TASK TO CARRY OUT ->
Scan the entries for "image". Every line that holds it is to be copied.

(DATA FOR THE TASK Opens)

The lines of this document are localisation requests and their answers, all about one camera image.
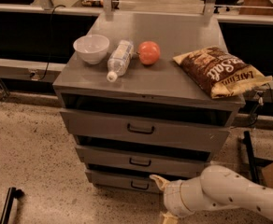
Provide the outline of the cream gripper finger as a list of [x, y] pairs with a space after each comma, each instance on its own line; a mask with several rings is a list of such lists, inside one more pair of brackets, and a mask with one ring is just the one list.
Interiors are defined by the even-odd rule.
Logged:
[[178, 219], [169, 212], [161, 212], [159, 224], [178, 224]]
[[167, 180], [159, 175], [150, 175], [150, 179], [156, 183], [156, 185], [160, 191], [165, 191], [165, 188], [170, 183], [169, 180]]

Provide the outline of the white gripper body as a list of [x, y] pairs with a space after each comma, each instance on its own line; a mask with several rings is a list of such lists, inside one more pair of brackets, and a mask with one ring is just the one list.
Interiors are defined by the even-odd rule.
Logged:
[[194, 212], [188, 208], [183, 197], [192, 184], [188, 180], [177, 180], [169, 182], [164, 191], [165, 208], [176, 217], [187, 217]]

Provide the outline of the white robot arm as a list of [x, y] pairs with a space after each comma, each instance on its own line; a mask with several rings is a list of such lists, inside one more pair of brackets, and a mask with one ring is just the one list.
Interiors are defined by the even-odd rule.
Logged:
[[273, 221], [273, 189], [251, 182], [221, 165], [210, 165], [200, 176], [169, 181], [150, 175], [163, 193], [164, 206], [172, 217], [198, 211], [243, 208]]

(DATA FOR THE TASK Closes)
(DATA FOR THE TASK Opens)

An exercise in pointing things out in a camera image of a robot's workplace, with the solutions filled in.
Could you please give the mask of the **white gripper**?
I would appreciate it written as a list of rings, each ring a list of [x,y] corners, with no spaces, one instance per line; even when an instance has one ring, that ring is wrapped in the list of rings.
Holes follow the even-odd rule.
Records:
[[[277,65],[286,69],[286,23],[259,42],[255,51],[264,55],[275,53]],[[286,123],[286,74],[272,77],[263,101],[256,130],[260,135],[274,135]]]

(DATA FOR THE TASK Closes)

YOUR RESPONSE ->
The lines of this document are localisation requests and their answers, all about one camera image.
An exercise in pointing things out in a camera image of a robot's workplace, with the solutions filled in.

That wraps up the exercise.